Si avrà modo di tornare sul punto con maggior attenzione in uno dei prossimi paragrafi, vale però la pena di chiarire subito che nella Fondazione dell’intera dottrina della scienza “io” nomina anzitutto la pura egoità (Ichheit) trascendentale, l’intensità antepredicativa e preconsapevole del pensiero. Più che il saldissimo punto archimedeo tradizionale, o la suprema funzione unificante dell’umano conoscere com’è nelle pagine della prima Critica kantiana, per questo Fichte “io” è il principio pronominale che regge l’«azione in atto» (Tathandlung) dello sguardo filosofico autoriflessivo: abbrevia una postura e un posizionamento intensi, attivi, “agili”, non ancora integrati a condizioni d’essere determinate. “Io” è pronome che declina nella propria prima persona singolare-universale la pratica filosofica destinata a mettere in luce le condizioni di possibilità della coscienza e le sue forme prediscorsive.
V’è ricostruzione genetica nella strategia filosofica fichtiana, non creazione. E in ogni caso genesi non direttamente del mondo (dell’“essente”, del “tutto”), bensì della struttura della sua comprensibilità ed esperibilità per quell’io che è appena un aprirsi a ciò che è, alla cosa, all’essente. L’io-mente del filosofo nella riflessione non riafferra la «palla» del mondo che ha creato e lanciato via da sé. Semmai, osserva le azioni compiute dalla mente-coscienza ordinaria (dall’io comune, non filosofico) nel suo operare e fare esperienza, essendosi posto il compito teoretico di dar ragione della struttura della coscienza che consente appunto quell’operatività. In maniera autoriflessiva il filosofico si dirige al non-filosofico che lo precede geneticamente come campo denso di pratiche intersoggettive e preindividuali, e che pure resta spiegato proprio in e con questa autoriflessione. L’io (filosofico) ricostruisce le categorie teoretiche e pratiche grazie alle quali l’essente può aprirsi all’operari linguistico-concettuale dell’intelligenza. Nell’aprirsi a se stessa e nell’estroflettersi della coscienza si dischiudono altresì le modalità tramite le quali quel che c’è (l’essente) può essere esperito ed epistemicamente illustrato come totalità di rapporti tra esseri, accadimenti, modi di abitare e vivere la terra, in una parola: quale mondo. Mondo preso nell’orifizio trascendentale della sua gestazione (teoretico-pratica).

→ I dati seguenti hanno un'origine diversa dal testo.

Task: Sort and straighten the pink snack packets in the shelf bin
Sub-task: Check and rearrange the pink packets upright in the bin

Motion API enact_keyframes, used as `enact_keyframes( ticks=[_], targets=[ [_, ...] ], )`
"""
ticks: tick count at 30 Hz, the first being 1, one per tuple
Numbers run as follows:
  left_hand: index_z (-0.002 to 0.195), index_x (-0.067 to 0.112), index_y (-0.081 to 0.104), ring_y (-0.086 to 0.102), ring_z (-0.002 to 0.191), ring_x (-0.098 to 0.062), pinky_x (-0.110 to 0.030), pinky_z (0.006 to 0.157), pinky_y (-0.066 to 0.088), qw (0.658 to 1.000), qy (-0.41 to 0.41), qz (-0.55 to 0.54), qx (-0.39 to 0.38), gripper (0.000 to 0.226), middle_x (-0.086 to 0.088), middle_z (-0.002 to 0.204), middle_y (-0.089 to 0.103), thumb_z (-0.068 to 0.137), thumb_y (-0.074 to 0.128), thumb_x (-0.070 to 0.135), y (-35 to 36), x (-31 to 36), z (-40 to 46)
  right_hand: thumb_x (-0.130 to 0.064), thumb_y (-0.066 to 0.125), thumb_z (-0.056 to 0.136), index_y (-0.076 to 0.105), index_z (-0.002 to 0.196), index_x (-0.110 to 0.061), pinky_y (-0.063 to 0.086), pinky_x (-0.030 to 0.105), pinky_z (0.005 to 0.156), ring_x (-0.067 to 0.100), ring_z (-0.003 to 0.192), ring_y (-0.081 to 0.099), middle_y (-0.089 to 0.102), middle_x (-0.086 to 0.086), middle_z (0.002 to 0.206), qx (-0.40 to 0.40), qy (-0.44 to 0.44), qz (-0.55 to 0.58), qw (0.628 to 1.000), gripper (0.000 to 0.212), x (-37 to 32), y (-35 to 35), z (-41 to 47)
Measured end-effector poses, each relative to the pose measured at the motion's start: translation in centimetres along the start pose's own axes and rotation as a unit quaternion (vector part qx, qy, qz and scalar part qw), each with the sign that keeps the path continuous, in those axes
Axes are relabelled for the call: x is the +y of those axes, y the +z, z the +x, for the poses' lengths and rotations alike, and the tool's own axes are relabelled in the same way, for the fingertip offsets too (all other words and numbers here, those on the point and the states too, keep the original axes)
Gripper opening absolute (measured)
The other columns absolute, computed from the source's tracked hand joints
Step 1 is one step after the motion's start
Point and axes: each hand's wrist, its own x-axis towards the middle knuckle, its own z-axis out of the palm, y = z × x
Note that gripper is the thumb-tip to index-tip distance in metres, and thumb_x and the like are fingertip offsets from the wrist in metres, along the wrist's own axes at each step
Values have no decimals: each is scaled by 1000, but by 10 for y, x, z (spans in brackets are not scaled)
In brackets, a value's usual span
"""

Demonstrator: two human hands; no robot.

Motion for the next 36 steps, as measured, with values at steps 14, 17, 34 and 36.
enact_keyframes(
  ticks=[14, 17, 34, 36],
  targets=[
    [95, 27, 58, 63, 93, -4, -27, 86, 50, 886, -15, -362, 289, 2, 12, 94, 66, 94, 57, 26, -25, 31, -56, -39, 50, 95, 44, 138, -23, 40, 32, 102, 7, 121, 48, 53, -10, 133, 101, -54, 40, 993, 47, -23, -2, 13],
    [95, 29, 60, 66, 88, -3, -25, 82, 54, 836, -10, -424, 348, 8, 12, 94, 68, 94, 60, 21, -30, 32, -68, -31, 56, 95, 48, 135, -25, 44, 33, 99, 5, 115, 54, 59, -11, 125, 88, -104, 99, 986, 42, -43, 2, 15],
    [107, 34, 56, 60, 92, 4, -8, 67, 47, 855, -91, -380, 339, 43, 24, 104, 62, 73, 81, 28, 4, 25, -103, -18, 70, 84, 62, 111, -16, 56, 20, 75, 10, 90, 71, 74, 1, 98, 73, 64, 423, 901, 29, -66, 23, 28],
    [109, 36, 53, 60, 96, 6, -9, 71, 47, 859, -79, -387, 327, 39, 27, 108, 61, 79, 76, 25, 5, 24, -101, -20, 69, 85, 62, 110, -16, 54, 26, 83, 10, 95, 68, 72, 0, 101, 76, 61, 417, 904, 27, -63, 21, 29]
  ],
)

È stato dunque un greve equivoco interpretativo, perpetrato in lungo e in largo ben oltre Schiller e Goethe, l’aver invece ontologizzato l’egoità-ipseità in senso sostanziale e teologico-metafisico. E con l’io è stata equivocata l’intera Fondazione, il cui senso – direzione e significato – è semmai quello del discorso scientifico speculativo sull’epistéme (sin dalle Lezioni di Zurigo Fichte si propone una scientia scientiae!) e perciò è senso “epistemologico”: sapere stabile inerente alle condizioni genetiche di possibilità delle pratiche discorsive che l’umano è e agisce. Ma Schiller e Goethe, verrebbe da chiedersi, fin dove ne sapevano? In realtà, di Fichte sapevano (o avrebbero potuto saperne) già a sufficienza. E ciò è un fatto.